ABOUT THIS EXERCISE: Please transcribe the listing below in full and word for word, without its pictures.

DATASET EXCERPT:

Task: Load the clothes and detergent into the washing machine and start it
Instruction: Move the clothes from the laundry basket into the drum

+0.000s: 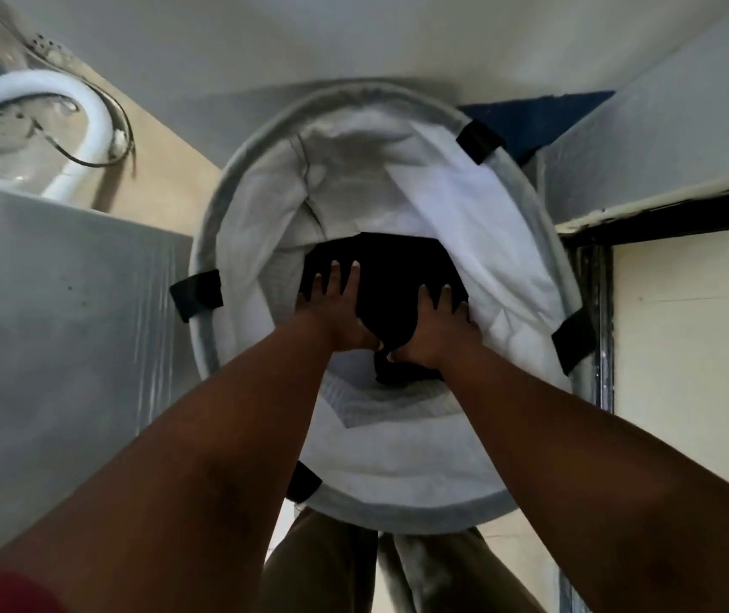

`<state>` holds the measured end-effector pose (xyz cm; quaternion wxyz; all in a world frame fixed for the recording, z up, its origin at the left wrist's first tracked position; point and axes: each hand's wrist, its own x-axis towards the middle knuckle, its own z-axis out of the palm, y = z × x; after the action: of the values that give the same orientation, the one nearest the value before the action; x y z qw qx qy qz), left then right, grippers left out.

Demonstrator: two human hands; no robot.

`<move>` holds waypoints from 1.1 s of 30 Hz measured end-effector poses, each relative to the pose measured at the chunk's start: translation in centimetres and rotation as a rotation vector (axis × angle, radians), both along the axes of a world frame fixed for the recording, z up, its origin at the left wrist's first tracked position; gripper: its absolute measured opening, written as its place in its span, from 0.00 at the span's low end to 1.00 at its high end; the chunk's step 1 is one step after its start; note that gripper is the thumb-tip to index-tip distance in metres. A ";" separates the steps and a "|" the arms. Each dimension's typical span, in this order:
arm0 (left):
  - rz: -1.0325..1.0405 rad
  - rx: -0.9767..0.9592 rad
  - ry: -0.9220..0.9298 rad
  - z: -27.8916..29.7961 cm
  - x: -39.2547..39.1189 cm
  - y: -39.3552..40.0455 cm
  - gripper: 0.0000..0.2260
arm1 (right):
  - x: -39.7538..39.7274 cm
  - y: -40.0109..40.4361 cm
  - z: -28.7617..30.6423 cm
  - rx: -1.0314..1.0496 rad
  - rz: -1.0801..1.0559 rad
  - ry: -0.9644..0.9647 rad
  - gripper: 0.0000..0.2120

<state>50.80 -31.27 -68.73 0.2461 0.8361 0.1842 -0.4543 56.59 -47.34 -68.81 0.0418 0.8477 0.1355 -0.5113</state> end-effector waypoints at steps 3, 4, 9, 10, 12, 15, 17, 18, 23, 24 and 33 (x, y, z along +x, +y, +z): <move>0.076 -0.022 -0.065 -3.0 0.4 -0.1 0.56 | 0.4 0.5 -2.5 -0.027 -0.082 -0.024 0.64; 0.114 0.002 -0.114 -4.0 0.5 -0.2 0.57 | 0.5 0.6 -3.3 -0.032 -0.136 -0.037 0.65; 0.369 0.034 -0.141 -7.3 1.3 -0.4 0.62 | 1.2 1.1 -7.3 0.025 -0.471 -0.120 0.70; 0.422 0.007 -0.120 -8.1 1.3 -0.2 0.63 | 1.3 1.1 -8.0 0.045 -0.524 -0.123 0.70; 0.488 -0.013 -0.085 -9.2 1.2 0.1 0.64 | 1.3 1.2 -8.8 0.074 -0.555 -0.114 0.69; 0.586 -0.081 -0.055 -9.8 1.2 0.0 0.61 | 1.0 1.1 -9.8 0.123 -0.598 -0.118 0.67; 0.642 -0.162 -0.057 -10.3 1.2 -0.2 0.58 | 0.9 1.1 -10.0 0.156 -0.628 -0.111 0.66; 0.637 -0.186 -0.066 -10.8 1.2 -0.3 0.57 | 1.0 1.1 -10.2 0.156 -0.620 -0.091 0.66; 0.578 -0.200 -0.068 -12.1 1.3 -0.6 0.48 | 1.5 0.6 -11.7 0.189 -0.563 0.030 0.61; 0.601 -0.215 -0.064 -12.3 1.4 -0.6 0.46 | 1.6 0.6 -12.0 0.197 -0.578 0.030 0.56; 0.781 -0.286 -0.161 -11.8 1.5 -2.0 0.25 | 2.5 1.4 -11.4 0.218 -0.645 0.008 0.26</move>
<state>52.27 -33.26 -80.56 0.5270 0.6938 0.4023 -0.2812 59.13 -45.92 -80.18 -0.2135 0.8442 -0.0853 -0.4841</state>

RESPONSE BELOW:
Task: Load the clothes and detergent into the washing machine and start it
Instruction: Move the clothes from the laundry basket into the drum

+0.000s: 

`<state>` holds the measured end-effector pose (xyz cm; quaternion wxyz; all in a world frame fixed for the recording, z up, its origin at the left wrist's first tracked position; point and axes: each hand's wrist, its own x-axis towards the middle knuckle, its own z-axis out of the palm, y = z × x; after the action: of the values that give the same orientation, the one nearest the value before the action; x y z qw qx qy qz), left then right, grippers left out.

Demonstrator: two human hands; no robot.

`<move>` holds waypoints from 1.1 s of 30 Hz measured end-effector poses, each relative to the pose measured at the chunk's start: translation in centimetres and rotation as a rotation vector (axis × angle, radians), both along the axes of a world frame fixed for the recording, z up, its origin at the left wrist's first tracked position; gripper: its absolute measured opening, written as its place in its span, from 0.00 at the span's low end to 1.00 at its high end; the chunk's step 1 is one step after its start; note that gripper is the thumb-tip to index-tip distance in metres. A ";" separates the steps and a "|" the arms. Each dimension's typical span, in this order:
arm0 (left):
  - rz: -1.0325..1.0405 rad
  - rx: -0.9767..0.9592 rad
  - ry: -0.9220..0.9298 rad
  - z: -27.8916..29.7961 cm
  - x: -39.2547..39.1189 cm
  - y: -39.3552..40.0455 cm
  - gripper: 0.0000..0.2260
arm1 (right):
  - x: -39.7538..39.7274 cm
  - y: -40.0109..40.4361 cm
  - z: -28.7617..30.6423 cm
  - rx: -1.0314..1.0496 rad
  - rz: -1.0801..1.0559 rad
  - ry: -0.9644..0.9647 rad
  - gripper: 0.0000..0.2120

<state>50.80 -31.27 -68.73 0.2461 0.8361 0.1842 -0.4543 56.59 -47.34 -68.81 0.0418 0.8477 0.1355 -0.5113</state> end-effector waypoints at steps 3, 4, 9, 10, 12, 15, 17, 18, 23, 24 and 33 (x, y, z along +x, +y, +z): <move>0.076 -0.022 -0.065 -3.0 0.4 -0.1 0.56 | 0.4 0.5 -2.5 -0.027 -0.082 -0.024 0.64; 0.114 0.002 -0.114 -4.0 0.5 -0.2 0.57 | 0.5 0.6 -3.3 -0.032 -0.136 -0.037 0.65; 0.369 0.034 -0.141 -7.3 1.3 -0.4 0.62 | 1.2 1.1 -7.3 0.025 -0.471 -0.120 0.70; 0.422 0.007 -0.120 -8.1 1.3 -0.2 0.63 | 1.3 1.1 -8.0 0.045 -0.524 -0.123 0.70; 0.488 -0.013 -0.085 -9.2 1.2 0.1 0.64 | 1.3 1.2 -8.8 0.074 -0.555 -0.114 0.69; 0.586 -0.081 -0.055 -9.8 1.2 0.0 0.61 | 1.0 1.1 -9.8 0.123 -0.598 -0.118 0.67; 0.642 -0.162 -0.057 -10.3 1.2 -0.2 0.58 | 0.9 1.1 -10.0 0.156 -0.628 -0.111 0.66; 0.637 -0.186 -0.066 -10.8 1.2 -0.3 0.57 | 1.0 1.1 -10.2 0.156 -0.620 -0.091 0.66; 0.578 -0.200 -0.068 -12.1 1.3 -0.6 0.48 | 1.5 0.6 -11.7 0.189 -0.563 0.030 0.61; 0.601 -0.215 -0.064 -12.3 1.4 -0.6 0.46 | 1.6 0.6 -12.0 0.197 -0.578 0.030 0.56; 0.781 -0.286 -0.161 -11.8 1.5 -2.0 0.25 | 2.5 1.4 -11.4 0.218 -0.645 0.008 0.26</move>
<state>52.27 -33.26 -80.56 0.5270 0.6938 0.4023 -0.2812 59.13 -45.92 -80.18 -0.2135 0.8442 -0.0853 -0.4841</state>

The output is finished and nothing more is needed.